Set down the full listing exactly as given. Any pictures are to be left out.

▸ **STORED DATA**
%%
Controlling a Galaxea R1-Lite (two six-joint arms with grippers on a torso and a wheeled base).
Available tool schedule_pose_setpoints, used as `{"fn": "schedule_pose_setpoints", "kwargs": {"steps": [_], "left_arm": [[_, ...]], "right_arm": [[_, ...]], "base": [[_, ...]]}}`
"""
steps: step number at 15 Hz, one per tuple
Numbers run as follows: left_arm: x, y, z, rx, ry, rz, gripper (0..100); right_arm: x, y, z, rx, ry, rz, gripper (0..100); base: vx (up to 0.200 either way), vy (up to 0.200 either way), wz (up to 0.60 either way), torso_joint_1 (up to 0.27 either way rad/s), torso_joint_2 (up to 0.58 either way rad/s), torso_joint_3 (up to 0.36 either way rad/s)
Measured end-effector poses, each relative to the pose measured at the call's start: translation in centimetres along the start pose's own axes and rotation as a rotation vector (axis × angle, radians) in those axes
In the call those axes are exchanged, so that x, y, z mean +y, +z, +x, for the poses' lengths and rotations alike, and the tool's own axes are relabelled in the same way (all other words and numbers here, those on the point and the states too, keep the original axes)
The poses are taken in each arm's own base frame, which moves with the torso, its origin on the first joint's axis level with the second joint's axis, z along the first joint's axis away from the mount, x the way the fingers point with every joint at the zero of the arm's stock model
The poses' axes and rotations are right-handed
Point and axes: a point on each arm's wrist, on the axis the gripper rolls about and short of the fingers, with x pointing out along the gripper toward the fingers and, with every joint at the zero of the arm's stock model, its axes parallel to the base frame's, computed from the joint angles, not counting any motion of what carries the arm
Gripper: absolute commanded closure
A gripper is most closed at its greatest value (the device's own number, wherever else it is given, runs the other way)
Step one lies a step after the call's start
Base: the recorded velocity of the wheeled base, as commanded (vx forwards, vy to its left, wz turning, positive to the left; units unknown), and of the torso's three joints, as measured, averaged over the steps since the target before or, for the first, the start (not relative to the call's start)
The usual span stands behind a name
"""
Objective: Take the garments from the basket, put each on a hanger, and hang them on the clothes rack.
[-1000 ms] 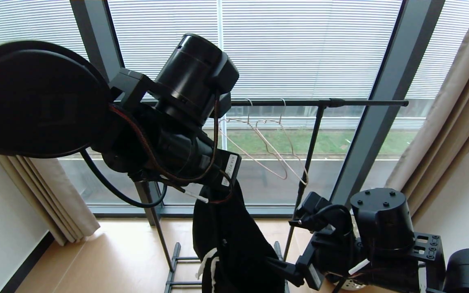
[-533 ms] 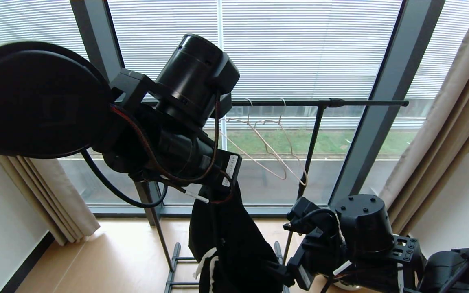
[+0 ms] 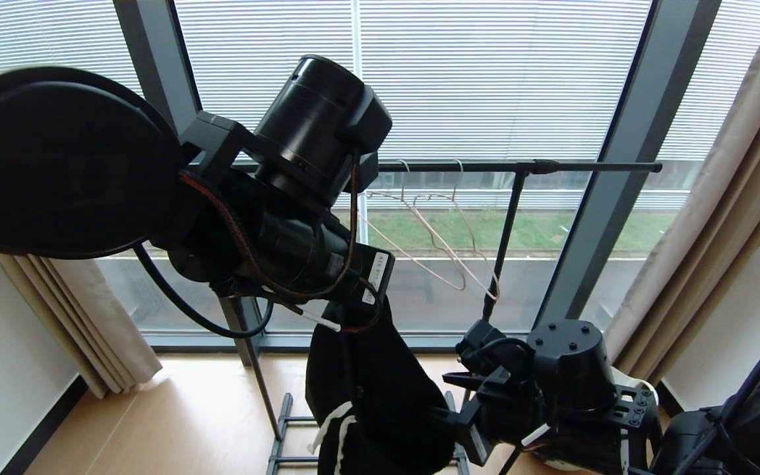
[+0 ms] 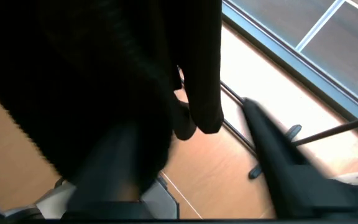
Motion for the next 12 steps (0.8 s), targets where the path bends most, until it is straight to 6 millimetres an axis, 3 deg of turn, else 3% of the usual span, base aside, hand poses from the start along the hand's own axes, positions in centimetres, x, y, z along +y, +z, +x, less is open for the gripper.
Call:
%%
▸ **SOLUTION FOR THIS EXERCISE**
Controlling a Galaxea R1-Lite (two six-joint arms with grippers on a torso and a wheeled base).
Available tool schedule_pose_setpoints, used as `{"fn": "schedule_pose_setpoints", "kwargs": {"steps": [_], "left_arm": [[_, ...]], "right_arm": [[_, ...]], "base": [[_, ...]]}}`
"""
steps: step number at 15 Hz, one per tuple
Numbers run as follows: left_arm: x, y, z, rx, ry, rz, gripper (0..100); right_arm: x, y, z, rx, ry, rz, gripper (0..100); base: vx (up to 0.200 either way), vy (up to 0.200 either way), wz (up to 0.60 either way), torso_joint_1 (up to 0.27 either way rad/s), torso_joint_2 (up to 0.58 either way rad/s), torso_joint_3 (up to 0.36 either way rad/s)
Measured end-effector poses, each relative to the pose measured at the call's start: translation in centimetres along the start pose's own axes and rotation as a rotation vector (axis × angle, radians) in those axes
In the call those axes are exchanged, so that x, y, z mean +y, +z, +x, for the poses' lengths and rotations alike, and the tool's own axes are relabelled in the same way (all other words and numbers here, those on the point and the states too, keep the original axes)
The poses are taken in each arm's own base frame, which moves with the torso, its origin on the first joint's axis level with the second joint's axis, z along the first joint's axis away from the mount, x the way the fingers point with every joint at the zero of the arm's stock model
The poses' axes and rotations are right-handed
Point and axes: a point on each arm's wrist, on the axis the gripper rolls about and short of the fingers, with x pointing out along the gripper toward the fingers and, with every joint at the zero of the arm's stock model, its axes parallel to the base frame's, computed from the joint angles, not counting any motion of what carries the arm
Gripper: absolute commanded closure
A gripper is most closed at its greatest value (the device's own number, wherever else it is given, runs the other way)
Step one lies a step after the call's start
Base: the recorded velocity of the wheeled base, as commanded (vx forwards, vy to its left, wz turning, positive to the left; units unknown), and of the torso's three joints, as measured, averaged over the steps since the target before or, for the first, the start (not relative to the call's start)
The usual span stands behind a name
"""
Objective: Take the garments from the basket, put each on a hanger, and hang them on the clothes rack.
[-1000 ms] 
[-533 ms] 
[+0 ms] 
[+0 ms] 
Motion for the next 12 steps (0.8 s), targets where the path bends most, until it is straight to 6 millimetres an axis, 3 deg of turn, else 3% of the usual span, base aside, hand poses from the start along the hand's own axes, positions in centimetres, x, y, z along +y, +z, +x, less is open for the gripper.
Call:

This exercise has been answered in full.